Suspensão do Telegram é extrema, mas legítima, dizem especialistas
SÃO PAULO, SP (FOLHAPRESS) - Especialistas em direito digital consideram o bloqueio do Telegram no Brasil uma medida legítima, uma vez que a medida está prevista na legislação e só foi tomada após a empresa descumprir várias ordens judiciais.
A suspensão do aplicativo foi determinada pela Justiça Federal do Espírito Santo após um pedido da Polícia Federal, em uma investigação que envolve ataques a escolas.
A retirada de plataformas digitais do ar está prevista no Marco Civil da Internet, de 2014. Normalmente, a sanção é aplicada quando uma ordem judicial ou pedidos de autoridades não são atendidos repetidamente pela empresa.
Segundo a lei, a medida se aplica a situações urgentes, quando há risco ou dano iminente a uma pessoa ou à população. A intenção é provocar a colaboração da empresa, interessada em normalizar o serviço.

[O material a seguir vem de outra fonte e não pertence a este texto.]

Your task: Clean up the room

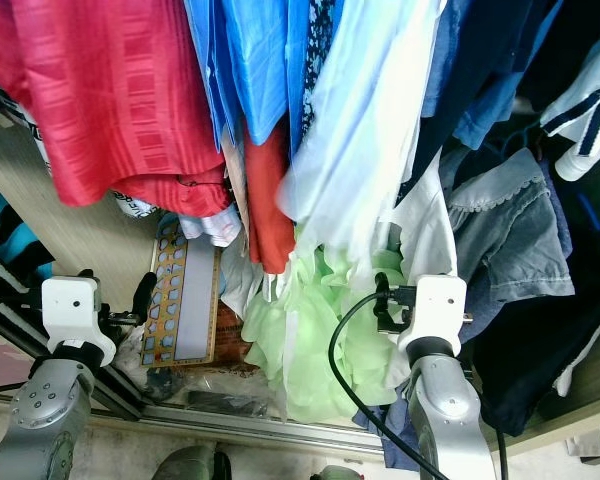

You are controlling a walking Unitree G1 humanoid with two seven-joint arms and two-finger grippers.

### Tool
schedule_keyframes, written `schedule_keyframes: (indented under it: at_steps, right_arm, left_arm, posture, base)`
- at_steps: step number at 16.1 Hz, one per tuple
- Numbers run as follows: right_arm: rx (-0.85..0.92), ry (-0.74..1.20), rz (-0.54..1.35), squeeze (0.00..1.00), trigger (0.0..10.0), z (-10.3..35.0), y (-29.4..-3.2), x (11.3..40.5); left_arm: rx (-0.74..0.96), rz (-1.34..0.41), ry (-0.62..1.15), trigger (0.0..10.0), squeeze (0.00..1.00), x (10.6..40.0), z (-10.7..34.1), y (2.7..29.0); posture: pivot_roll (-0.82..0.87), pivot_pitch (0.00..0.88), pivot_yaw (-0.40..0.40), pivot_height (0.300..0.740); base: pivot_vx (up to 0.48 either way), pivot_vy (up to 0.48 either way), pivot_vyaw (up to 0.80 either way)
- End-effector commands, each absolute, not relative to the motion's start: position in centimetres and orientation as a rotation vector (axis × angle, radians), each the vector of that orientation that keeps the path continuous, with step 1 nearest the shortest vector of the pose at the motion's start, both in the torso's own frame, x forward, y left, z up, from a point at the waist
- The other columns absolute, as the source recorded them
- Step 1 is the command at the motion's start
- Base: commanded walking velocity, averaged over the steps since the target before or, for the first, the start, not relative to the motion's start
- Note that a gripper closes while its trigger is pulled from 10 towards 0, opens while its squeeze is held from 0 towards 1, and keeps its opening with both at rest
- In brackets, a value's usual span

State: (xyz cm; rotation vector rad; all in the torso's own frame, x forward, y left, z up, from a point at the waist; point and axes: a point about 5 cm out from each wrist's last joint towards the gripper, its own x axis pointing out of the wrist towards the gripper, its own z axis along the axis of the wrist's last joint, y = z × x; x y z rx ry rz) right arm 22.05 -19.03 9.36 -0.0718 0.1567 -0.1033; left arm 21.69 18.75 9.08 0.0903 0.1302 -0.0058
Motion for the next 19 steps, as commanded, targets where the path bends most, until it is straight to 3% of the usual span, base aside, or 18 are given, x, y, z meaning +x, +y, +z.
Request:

A advogada Patricia Peck, especialista em direito digital e professora da ESPM (Escola Superior de Propaganda e Marketing), considera a medida extrema, mas legítima.
"É um remédio amargo, mas necessário, e deve ser usado sempre em último caso, quando já se esgotaram todas as demais vias", diz Peck. "Toda suspensão de um serviço que afete usuários sempre terá efeitos colaterais. Mas devemos como cidadãos e como pais querer usar produtos e serviços que respeitem as leis Brasileiras e colaborem com as autoridades nacionais."
O advogado Ronaldo Lemos, colunista da Folha de S.Paulo e diretor do Instituto de Tecnologia e Sociedade do Rio de Janeiro, afirma que outros bloqueios de serviços de mensagens no Brasil tiveram curta duração e alcance limitado. O fato de o Telegram ter sede no exterior dificulta a implementação da medida.
"Não é tecnicamente fácil fazer uma suspensão dessa magnitude", diz Lemos. "Já houve outros países que decidiram fazer essa suspensão e o Telegram usou de medidas técnicas para fazer com que o bloqueio se tornasse ineficaz. O caso notório é da própria Rússia [país dos fundadores do aplicativo e onde ele foi banido em 2018]."
Ele ressalta a gravidade do caso em que a empresa foi acionada, uma vez que envolve possíveis ataques a escolas. Para o advogado, mesmo que a empresa seja contrária à entrega de dados às autoridades, deveria primeiro cumprir as decisões judiciais e só depois questioná-las por vias legais em vez de desrespeitá-las.
Lemos vê um embate crescente entre as autoridades brasileiro e a empresa, normalmente por apologia a nazismo e promoção de discursos de ódio nos canais do aplicativo. "Estamos assistindo a uma escalada."
Procurado pela reportagem por meio do advogado que a representa no país, a empresa não se manifestou.
Na sexta-feira (21), o aplicativo de mensagens entregou à PF dados exigidos pela Justiça sobre grupos neonazistas suspeitos de estarem envolvidos em ataques a escolas.
A plataforma foi intimada a enviar os dados depois que a investigação sobre o ataque a duas escolas em Aracruz (ES) identificou que o responsável, de 16 anos, participava de grupos com conteúdos antissemita.
O caso aconteceu em novembro do ano passado, quando um adolescente entrou armado nas duas unidades -uma pública e outra particular- e matou três professoras e uma aluna de 12 anos. Após o crime, a polícia encontrou materiais com a suástica, símbolo nazista, na casa dele.